▶ [ASSIGNMENT]: Only the lines containing "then" belong in the answer; find them in the material below.

(WORKING DATA begins)

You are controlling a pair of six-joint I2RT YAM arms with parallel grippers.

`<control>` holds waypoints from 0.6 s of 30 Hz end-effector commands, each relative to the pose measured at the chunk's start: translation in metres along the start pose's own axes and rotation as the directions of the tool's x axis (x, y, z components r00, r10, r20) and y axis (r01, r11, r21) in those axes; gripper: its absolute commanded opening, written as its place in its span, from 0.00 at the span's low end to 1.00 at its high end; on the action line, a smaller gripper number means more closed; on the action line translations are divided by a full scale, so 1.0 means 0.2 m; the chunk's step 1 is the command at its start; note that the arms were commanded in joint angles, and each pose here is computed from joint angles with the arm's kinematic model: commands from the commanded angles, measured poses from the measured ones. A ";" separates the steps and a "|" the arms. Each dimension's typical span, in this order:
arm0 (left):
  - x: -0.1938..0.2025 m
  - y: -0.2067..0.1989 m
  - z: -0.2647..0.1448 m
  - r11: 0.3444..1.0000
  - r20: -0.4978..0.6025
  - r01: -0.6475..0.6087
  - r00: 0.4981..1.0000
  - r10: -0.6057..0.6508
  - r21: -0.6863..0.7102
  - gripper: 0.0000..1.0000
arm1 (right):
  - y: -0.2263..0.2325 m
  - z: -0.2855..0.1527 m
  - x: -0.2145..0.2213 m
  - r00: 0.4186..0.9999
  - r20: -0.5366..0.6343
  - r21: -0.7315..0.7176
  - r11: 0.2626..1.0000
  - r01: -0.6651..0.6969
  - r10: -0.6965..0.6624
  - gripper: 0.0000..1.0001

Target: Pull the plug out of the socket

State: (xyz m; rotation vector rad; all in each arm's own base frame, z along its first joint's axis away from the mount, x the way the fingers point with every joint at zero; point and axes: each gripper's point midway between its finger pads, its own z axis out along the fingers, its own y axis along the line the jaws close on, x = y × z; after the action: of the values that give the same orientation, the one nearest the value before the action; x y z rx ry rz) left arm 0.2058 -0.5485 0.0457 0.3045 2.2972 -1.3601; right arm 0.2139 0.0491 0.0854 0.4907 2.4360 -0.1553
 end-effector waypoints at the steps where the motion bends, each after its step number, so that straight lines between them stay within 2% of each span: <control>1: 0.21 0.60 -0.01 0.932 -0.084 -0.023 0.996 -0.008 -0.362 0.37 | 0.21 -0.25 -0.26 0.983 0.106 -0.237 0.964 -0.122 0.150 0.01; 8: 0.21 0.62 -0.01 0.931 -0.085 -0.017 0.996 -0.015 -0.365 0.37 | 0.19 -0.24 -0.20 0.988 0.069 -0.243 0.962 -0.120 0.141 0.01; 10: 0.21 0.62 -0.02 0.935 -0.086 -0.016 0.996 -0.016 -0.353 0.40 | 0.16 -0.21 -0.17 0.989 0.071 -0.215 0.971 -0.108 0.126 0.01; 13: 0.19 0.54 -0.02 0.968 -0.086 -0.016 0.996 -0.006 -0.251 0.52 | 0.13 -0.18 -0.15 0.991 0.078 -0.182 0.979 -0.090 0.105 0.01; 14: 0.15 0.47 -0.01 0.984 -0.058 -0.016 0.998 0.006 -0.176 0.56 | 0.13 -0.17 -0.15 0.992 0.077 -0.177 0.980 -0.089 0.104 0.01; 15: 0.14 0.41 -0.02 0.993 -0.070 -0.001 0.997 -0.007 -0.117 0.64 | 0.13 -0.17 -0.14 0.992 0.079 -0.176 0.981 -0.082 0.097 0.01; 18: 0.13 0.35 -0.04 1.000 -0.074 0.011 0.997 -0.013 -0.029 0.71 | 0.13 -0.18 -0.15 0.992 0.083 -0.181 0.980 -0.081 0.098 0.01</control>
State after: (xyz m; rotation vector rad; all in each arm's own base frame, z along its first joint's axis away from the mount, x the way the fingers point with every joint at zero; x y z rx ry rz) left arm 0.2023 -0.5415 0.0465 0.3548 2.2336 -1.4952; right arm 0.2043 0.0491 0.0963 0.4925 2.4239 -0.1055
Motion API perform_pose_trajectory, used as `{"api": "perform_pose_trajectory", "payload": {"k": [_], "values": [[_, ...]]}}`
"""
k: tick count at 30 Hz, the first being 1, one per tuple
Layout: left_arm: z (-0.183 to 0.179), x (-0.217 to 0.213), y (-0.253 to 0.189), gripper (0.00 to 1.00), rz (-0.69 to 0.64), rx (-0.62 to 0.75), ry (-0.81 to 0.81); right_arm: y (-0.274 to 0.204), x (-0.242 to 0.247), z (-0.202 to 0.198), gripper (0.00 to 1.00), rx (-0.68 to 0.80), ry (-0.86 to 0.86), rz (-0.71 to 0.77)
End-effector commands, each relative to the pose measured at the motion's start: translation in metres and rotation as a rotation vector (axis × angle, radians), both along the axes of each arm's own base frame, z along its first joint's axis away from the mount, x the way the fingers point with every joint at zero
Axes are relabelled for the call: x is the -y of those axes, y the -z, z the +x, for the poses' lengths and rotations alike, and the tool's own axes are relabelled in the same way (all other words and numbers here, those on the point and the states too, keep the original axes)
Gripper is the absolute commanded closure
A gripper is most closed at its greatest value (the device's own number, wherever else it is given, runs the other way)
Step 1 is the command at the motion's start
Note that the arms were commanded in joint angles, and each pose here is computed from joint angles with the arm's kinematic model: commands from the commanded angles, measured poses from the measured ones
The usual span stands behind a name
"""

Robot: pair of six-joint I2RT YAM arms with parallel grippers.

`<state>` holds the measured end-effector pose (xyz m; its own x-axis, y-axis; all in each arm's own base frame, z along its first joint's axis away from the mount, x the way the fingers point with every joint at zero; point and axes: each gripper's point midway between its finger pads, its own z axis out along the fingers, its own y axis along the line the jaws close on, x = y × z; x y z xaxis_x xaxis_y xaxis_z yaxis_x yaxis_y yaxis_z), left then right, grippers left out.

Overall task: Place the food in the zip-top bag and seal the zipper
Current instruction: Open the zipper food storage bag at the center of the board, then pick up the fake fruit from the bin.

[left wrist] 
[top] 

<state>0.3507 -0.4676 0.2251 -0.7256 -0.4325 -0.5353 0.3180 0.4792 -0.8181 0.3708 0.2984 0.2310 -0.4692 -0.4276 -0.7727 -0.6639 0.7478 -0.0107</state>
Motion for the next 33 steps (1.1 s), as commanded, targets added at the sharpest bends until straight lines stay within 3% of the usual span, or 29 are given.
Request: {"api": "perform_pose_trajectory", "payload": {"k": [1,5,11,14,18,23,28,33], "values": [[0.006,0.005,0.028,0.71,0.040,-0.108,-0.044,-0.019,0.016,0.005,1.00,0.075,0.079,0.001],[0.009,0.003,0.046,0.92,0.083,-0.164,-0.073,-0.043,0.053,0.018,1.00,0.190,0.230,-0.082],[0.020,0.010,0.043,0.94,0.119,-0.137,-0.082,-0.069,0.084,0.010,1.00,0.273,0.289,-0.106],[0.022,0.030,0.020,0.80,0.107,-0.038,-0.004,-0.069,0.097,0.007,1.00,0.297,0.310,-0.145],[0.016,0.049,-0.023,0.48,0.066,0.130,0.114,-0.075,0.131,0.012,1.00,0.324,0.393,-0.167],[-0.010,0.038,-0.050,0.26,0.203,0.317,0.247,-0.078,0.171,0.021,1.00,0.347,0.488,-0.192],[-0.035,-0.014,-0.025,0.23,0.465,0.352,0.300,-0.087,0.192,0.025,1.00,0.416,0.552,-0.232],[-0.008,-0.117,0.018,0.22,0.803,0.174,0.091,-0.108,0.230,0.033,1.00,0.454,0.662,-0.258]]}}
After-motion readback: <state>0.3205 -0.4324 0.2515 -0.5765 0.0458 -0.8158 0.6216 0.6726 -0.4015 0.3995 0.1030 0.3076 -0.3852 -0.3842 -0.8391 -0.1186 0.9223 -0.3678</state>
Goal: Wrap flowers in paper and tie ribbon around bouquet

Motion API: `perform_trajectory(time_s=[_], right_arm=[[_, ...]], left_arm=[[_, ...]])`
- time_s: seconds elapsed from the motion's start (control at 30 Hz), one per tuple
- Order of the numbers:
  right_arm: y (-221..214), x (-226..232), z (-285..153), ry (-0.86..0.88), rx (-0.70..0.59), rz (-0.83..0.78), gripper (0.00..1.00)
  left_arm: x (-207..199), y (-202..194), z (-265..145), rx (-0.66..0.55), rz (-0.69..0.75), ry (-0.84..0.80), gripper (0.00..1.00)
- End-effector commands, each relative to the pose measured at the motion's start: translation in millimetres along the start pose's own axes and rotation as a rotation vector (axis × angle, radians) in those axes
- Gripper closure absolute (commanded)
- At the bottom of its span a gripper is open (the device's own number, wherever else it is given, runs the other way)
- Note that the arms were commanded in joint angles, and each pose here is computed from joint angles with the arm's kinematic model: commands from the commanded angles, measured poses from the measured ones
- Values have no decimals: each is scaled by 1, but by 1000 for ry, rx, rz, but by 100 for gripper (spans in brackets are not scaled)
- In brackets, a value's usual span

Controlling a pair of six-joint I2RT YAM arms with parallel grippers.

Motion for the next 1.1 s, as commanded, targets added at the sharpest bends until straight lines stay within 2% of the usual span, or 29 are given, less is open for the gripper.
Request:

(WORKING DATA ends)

▶ [OUTPUT]:
`<state>` holds the measured end-effector pose (xyz m; its own x-axis, y-axis; all in each arm's own base frame, z along its first joint's axis away from the mount, x the way the fingers point with every joint at zero; point and axes: each gripper's point midway between its finger pads, its own z axis out along the fingers, its own y axis along the line the jaws close on, x = y × z; x y z xaxis_x xaxis_y xaxis_z yaxis_x yaxis_y yaxis_z), left then right, grippers left out.
Current instruction: Open the zipper food storage bag at the center of the board, then pick up the fake fruit from the bin.

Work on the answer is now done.